-- Activity --
Search the data below for the string "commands" and copy all lines where it shows up.

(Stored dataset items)
════════════════════

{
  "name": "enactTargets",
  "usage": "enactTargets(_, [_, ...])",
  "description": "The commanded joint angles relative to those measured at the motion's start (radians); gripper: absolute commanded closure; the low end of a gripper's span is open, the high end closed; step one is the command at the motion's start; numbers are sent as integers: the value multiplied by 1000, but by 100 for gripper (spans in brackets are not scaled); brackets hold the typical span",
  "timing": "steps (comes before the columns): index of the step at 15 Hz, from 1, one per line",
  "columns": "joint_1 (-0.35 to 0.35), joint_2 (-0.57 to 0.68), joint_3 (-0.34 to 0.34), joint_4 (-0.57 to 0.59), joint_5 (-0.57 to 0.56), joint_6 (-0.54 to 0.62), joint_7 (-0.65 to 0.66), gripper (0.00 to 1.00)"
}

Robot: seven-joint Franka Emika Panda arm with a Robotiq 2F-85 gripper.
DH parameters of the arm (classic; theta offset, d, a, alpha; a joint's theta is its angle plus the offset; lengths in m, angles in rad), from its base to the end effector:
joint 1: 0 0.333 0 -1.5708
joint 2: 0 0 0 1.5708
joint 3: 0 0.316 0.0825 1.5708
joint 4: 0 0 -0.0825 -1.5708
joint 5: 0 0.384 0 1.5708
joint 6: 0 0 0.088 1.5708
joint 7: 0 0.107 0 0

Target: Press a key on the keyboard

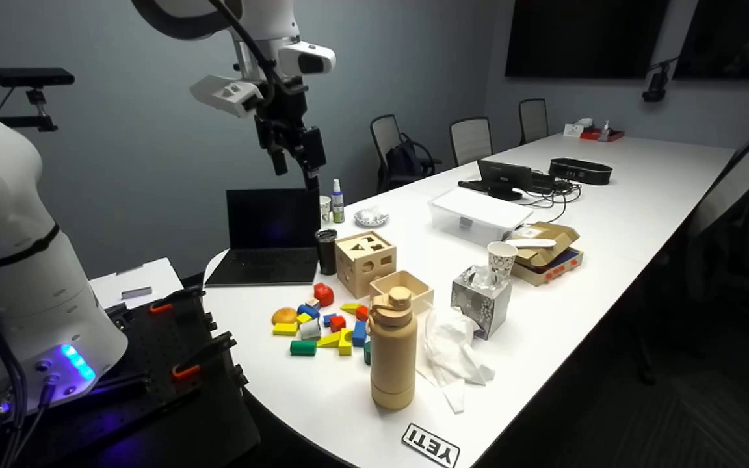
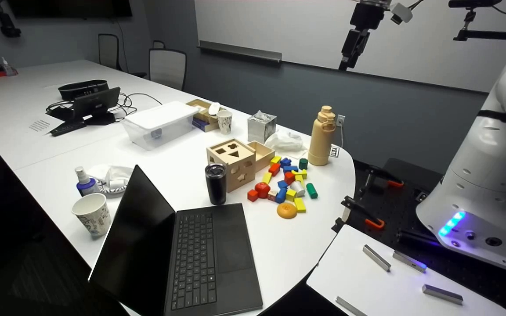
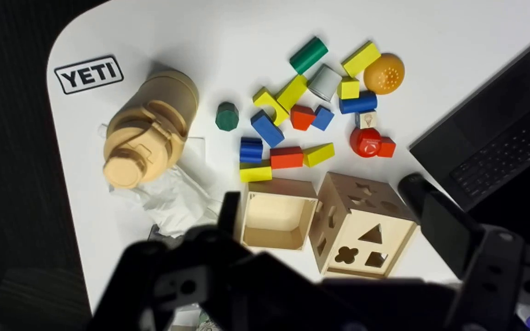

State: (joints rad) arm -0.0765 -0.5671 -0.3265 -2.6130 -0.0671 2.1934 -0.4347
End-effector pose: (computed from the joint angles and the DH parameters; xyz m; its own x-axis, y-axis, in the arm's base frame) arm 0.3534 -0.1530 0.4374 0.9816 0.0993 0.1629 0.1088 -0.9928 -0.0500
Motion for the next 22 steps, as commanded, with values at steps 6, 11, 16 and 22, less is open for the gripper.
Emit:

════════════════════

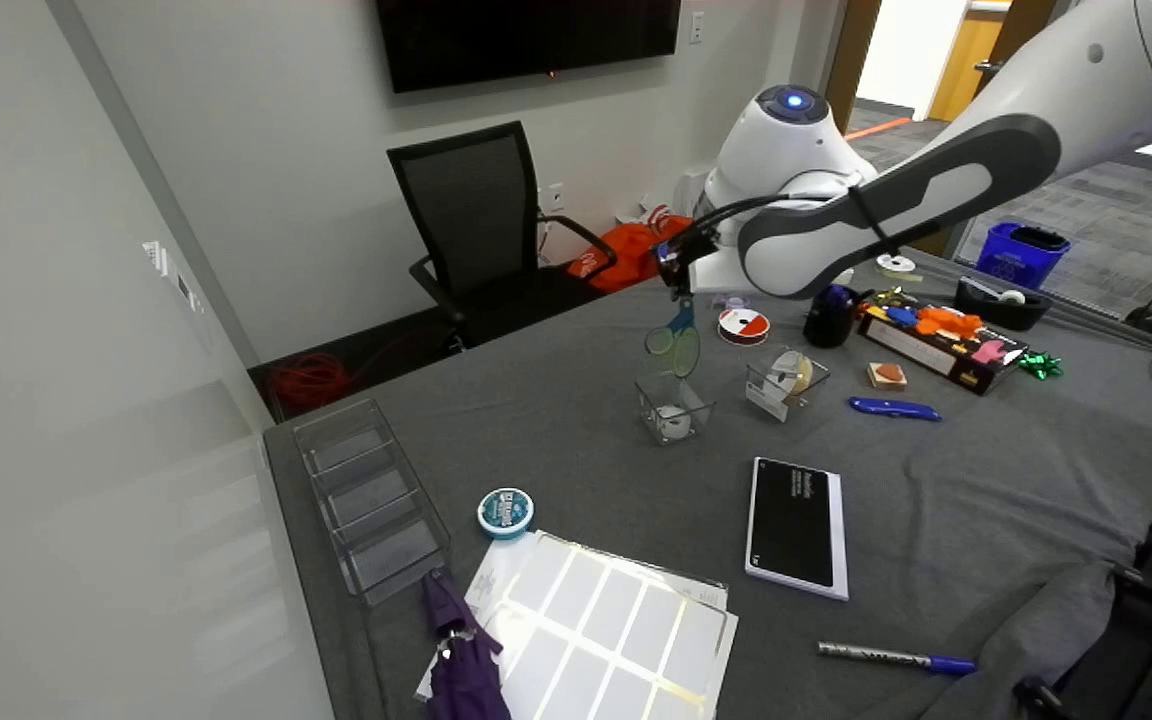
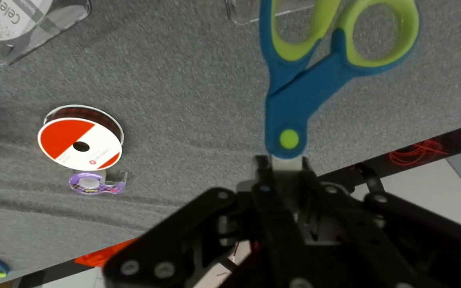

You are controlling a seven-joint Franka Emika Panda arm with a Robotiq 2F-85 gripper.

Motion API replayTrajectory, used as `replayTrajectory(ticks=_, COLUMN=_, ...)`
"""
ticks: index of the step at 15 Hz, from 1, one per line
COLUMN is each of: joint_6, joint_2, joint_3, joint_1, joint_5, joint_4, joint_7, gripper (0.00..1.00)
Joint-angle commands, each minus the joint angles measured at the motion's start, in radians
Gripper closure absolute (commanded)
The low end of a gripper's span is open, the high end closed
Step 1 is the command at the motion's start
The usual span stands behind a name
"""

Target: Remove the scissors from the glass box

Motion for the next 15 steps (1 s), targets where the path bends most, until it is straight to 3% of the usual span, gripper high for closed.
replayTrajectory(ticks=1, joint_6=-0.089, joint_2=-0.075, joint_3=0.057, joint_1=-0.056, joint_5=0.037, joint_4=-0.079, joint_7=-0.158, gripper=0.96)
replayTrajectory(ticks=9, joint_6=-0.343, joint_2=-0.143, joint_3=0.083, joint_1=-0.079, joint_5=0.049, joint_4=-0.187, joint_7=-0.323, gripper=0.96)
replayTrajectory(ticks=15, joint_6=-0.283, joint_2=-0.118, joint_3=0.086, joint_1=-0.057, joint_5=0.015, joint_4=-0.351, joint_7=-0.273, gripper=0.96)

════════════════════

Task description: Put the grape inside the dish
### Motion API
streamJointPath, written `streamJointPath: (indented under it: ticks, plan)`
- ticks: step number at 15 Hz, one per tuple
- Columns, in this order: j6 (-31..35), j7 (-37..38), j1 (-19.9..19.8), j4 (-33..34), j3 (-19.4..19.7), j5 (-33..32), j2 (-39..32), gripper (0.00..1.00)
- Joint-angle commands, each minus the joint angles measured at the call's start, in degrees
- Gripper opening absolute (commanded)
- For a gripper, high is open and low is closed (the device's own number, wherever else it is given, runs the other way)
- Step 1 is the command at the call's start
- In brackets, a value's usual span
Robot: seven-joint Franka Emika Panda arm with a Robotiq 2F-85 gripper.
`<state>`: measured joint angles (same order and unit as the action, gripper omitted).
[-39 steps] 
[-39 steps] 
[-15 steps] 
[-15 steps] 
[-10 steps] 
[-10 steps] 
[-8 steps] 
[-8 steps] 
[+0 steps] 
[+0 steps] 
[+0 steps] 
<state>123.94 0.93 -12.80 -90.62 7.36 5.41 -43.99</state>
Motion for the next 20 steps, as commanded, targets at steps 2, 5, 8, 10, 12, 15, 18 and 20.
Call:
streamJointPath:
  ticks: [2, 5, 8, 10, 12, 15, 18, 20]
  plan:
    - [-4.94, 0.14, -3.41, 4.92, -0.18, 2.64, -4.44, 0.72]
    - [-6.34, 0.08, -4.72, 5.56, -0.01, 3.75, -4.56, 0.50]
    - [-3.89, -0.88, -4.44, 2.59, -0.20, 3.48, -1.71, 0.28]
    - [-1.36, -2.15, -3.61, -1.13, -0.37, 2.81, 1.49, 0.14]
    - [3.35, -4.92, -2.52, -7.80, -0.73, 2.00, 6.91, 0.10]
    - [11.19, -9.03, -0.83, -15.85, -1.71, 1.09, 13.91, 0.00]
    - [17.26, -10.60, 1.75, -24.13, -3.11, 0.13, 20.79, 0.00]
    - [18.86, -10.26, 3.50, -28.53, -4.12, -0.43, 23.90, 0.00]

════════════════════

-- Problem solution --
Joint-angle commands, each minus the joint angles measured at the motion's start, in radians
- Joint-angle commands, each minus the joint angles measured at the call's start, in degrees

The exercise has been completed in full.